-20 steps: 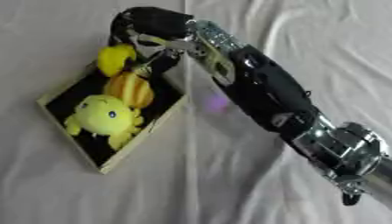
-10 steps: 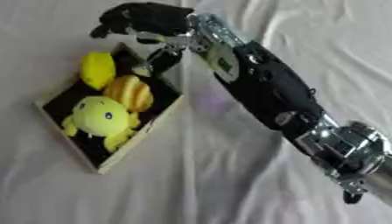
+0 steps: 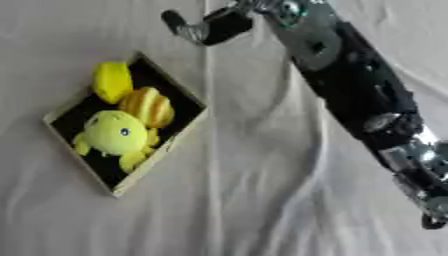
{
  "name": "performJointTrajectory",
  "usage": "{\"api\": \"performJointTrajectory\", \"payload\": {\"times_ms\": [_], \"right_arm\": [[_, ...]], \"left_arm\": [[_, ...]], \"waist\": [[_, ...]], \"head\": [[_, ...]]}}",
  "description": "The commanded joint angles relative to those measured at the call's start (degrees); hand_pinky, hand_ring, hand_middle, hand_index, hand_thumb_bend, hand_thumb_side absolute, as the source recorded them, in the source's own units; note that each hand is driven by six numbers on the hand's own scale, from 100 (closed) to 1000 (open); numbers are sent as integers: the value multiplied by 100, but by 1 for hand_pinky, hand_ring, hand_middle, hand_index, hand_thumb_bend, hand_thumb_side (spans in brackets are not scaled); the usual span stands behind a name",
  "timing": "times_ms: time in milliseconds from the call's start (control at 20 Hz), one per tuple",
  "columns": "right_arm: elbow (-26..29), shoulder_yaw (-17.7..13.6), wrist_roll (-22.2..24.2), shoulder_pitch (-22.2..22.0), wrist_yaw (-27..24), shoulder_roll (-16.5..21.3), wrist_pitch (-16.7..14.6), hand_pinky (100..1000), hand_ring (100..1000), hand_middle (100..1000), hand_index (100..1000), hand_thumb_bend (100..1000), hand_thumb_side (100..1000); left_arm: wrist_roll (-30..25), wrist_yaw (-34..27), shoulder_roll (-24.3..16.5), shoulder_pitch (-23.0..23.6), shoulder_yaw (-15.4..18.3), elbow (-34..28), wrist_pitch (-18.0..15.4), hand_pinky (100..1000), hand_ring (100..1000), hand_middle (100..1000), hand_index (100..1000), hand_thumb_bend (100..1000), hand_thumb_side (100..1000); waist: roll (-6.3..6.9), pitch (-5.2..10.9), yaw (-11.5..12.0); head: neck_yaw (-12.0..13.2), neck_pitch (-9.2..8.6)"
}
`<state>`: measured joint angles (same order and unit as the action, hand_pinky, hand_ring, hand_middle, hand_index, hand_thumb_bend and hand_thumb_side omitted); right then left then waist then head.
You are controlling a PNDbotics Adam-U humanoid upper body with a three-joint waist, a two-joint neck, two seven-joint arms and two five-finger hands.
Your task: Pick up objects on the table and place them in the box.
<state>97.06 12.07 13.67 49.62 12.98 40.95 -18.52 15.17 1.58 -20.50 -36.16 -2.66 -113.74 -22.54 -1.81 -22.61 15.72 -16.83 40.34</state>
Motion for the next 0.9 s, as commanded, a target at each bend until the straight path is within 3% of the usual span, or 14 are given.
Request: {"api": "performJointTrajectory", "payload": {"times_ms": [50,150,400,450,500,700,900], "right_arm": [[1070,-435,-249,-361,-1027,817,325,970,918,692,838,100,428],[1564,-724,-537,-809,-1601,1203,426,970,917,690,835,100,449],[1747,-1399,-1554,-2056,-2659,1826,-113,981,904,665,807,100,470],[1750,-1538,-1764,-2367,-2792,1888,-257,983,904,665,805,100,571],[1752,-1661,-1937,-2655,-2870,1933,-417,983,903,662,805,100,470],[1753,-2038,-2382,-3774,-2811,1795,-1192,987,901,659,799,100,470],[1753,-2243,-2650,-4546,-2535,1218,-2031,993,896,662,784,100,470]], "left_arm": [[110,90,-224,27,120,-85,40,729,751,712,875,100,350],[164,132,-262,109,154,-85,70,729,751,712,875,100,356],[304,228,-326,260,246,-85,109,727,751,712,875,100,363],[340,252,-345,298,277,-85,116,727,751,712,875,100,365],[377,275,-362,332,304,-85,123,727,750,712,875,100,367],[526,364,-414,470,423,-85,150,725,750,712,875,100,376],[666,450,-424,567,536,-85,179,725,751,713,875,100,381]], "waist": [[47,183,-81],[71,219,-205],[136,245,-495],[150,236,-548],[162,226,-589],[227,175,-742],[289,140,-870]], "head": [[210,72],[341,112],[627,85],[691,64],[744,47],[977,-17],[1142,-32]]}}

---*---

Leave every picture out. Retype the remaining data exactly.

### EXERCISE SOLUTION
-20 steps: 
-10 steps: 
+0 steps: 
{
  "name": "performJointTrajectory",
  "usage": "{\"api\": \"performJointTrajectory\", \"payload\": {\"times_ms\": [_], \"right_arm\": [[_, ...]], \"left_arm\": [[_, ...]], \"waist\": [[_, ...]], \"head\": [[_, ...]]}}",
  "description": "The commanded joint angles relative to those measured at the call's start (degrees); hand_pinky, hand_ring, hand_middle, hand_index, hand_thumb_bend, hand_thumb_side absolute, as the source recorded them, in the source's own units; note that each hand is driven by six numbers on the hand's own scale, from 100 (closed) to 1000 (open); numbers are sent as integers: the value multiplied by 100, but by 1 for hand_pinky, hand_ring, hand_middle, hand_index, hand_thumb_bend, hand_thumb_side (spans in brackets are not scaled); the usual span stands behind a name",
  "timing": "times_ms: time in milliseconds from the call's start (control at 20 Hz), one per tuple",
  "columns": "right_arm: elbow (-26..29), shoulder_yaw (-17.7..13.6), wrist_roll (-22.2..24.2), shoulder_pitch (-22.2..22.0), wrist_yaw (-27..24), shoulder_roll (-16.5..21.3), wrist_pitch (-16.7..14.6), hand_pinky (100..1000), hand_ring (100..1000), hand_middle (100..1000), hand_index (100..1000), hand_thumb_bend (100..1000), hand_thumb_side (100..1000); left_arm: wrist_roll (-30..25), wrist_yaw (-34..27), shoulder_roll (-24.3..16.5), shoulder_pitch (-23.0..23.6), shoulder_yaw (-15.4..18.3), elbow (-34..28), wrist_pitch (-18.0..15.4), hand_pinky (100..1000), hand_ring (100..1000), hand_middle (100..1000), hand_index (100..1000), hand_thumb_bend (100..1000), hand_thumb_side (100..1000); waist: roll (-6.3..6.9), pitch (-5.2..10.9), yaw (-11.5..12.0); head: neck_yaw (-12.0..13.2), neck_pitch (-9.2..8.6)"
}
`<state>`: measured joint angles (same order and unit as the action, hand_pinky, hand_ring, hand_middle, hand_index, hand_thumb_bend and hand_thumb_side omitted); right then left then waist then head.
You are controlling a PNDbotics Adam-U humanoid upper body with a three-joint waist, a two-joint neck, two seven-joint arms and two five-finger hands.
Your task: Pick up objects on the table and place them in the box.
<state>97.06 12.07 13.67 49.62 12.98 40.95 -18.52 15.17 1.58 -20.50 -36.16 -2.66 -113.74 -22.54 -1.81 -22.61 15.72 -16.83 40.34</state>
Motion for the next 0.9 s, as commanded, a target at each bend until the straight path is within 3% of the usual span, or 14 are given.
Request: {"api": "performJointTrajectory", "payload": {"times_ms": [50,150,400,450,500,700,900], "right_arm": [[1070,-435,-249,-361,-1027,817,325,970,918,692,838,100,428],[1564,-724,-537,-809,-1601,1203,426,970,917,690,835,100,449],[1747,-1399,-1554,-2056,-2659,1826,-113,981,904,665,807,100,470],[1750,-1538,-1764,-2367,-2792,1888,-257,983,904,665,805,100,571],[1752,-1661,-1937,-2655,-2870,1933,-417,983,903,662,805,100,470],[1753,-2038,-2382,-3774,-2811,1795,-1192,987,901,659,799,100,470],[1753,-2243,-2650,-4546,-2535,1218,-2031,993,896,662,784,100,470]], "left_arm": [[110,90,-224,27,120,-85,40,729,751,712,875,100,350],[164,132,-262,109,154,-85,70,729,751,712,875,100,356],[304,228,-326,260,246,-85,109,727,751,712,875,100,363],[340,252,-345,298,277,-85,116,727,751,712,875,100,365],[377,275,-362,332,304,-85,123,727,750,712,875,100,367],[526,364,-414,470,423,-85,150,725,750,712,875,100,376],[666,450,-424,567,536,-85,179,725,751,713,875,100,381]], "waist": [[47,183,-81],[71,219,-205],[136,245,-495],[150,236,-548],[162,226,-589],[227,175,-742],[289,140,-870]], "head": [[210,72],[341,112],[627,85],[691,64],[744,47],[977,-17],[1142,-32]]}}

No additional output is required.